§ 319. The number of a species must at any time be either decreasing or stationary or increasing. If, generation after generation, its members die faster than others are born, the species must dwindle and finally disappear. If its rate of multiplication is equal to its rate of mortality, there can be no numerical change in it. And if the deductions by death are fewer than the additions by birth, the species must become more abundant. These we may safely set down as necessities. The forces destructive of race must be either greater than the forces preservative of race, or equal to them, or less than them; and there cannot but result these effects on number.
We are here concerned only with races that continue to exist; and may therefore leave out of consideration those in which the destructive forces, remaining permanently in excess of the preservative forces, cause extinction. Practically, too, we may exclude the stationary condition; for the chances are infinity to one against the maintenance of a permanent equality between the births and the deaths. Hence, our inquiry resolves itself into this:—In races that continue to exist, what laws of numerical variation result from these variable conflicting forces, which are respectively destructive of race and preservative of race?

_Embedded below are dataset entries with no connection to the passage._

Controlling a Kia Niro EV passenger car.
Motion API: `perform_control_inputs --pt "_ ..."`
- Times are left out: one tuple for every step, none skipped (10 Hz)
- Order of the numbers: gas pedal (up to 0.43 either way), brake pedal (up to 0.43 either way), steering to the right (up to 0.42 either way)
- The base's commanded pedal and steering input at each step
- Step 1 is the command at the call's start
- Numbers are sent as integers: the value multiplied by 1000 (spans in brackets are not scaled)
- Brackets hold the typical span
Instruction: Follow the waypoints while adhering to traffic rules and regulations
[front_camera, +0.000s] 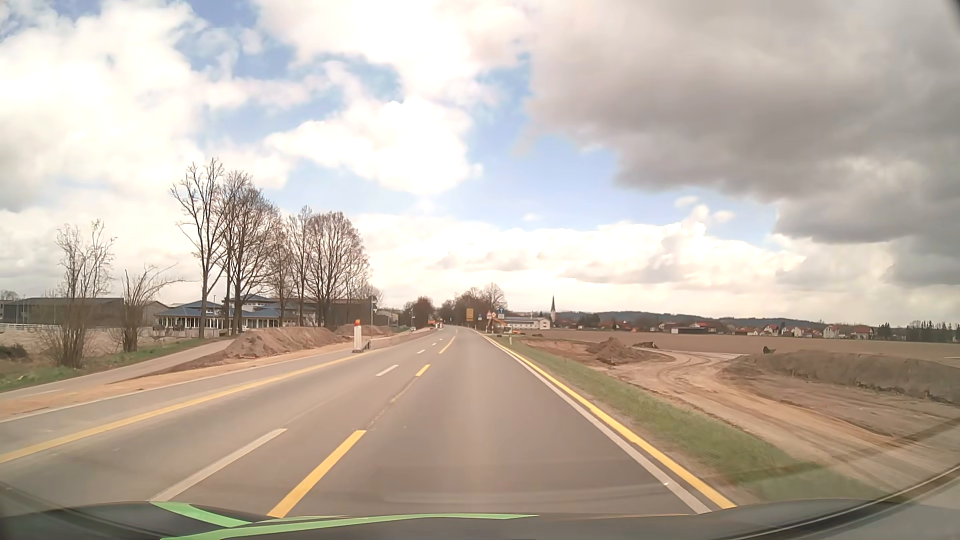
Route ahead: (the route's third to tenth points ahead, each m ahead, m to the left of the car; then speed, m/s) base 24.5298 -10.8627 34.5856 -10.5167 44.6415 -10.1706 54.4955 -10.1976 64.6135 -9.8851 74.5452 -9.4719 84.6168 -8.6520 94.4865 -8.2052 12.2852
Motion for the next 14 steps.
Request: perform_control_inputs --pt "98 0 1" --pt "98 0 1" --pt "98 0 1" --pt "98 0 1" --pt "98 0 1" --pt "98 0 1" --pt "98 0 1" --pt "98 0 1" --pt "98 0 1" --pt "98 0 1" --pt "98 0 1" --pt "87 0 1" --pt "87 0 1" --pt "87 0 1"
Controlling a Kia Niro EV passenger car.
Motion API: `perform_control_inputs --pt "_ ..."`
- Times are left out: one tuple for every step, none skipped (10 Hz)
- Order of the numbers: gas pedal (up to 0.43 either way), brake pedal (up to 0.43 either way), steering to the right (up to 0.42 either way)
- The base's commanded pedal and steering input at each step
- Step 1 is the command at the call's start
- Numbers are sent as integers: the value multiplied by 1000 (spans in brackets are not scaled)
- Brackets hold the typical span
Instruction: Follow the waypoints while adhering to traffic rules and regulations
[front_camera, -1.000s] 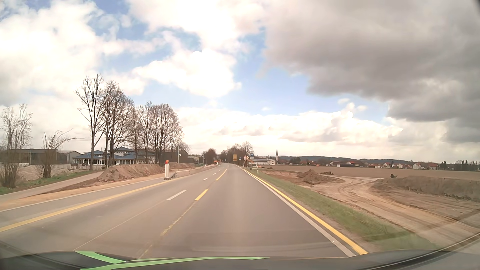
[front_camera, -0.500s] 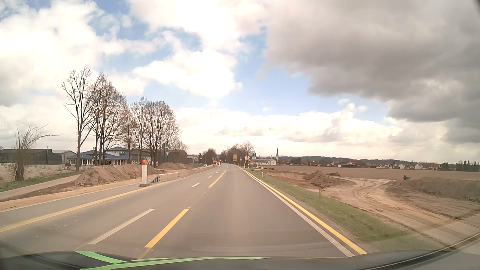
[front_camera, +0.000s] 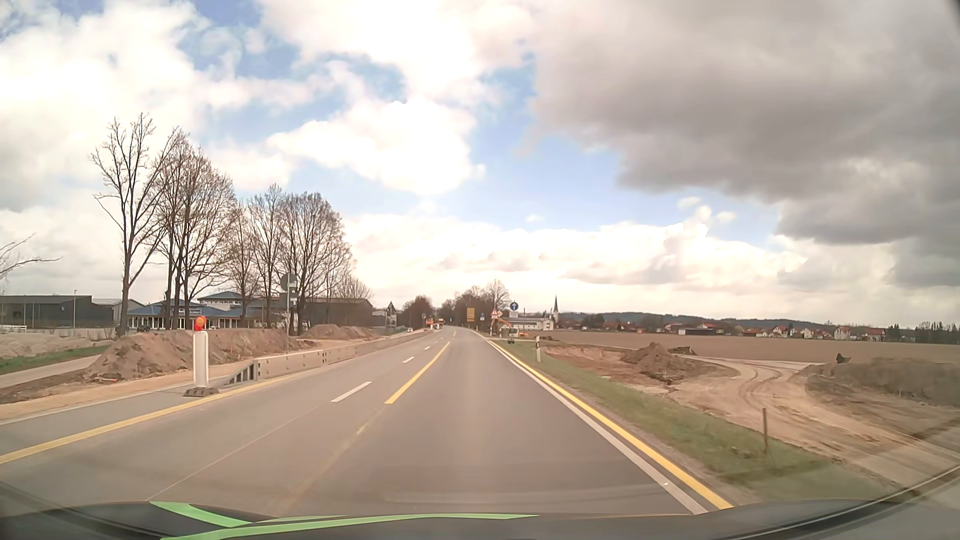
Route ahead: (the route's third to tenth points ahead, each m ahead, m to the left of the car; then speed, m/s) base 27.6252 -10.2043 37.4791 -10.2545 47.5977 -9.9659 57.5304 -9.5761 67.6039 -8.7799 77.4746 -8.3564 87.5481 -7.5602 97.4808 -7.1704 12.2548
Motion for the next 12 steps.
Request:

§ 320. Clearly if the forces destructive of race, when once in excess, had nothing to prevent them from remaining in excess, the race would disappear; and clearly if the forces preservative of race, when once in excess, had nothing to prevent them from remaining in excess, the race would go on increasing to infinity. In the absence of any compensating actions, the only possible avoidance of these opposite extremes would be an unstable equilibrium between the conflicting forces, resulting in a perfectly constant number of the species: a state which we know does not exist, and against the existence of which the probabilities are, as already said, infinite. It follows, then, that as in every continuously-existing species, neither of the two conflicting sets of forces remains permanently in excess; there must be some way of stopping that excess of the one or the other which is ever occurring.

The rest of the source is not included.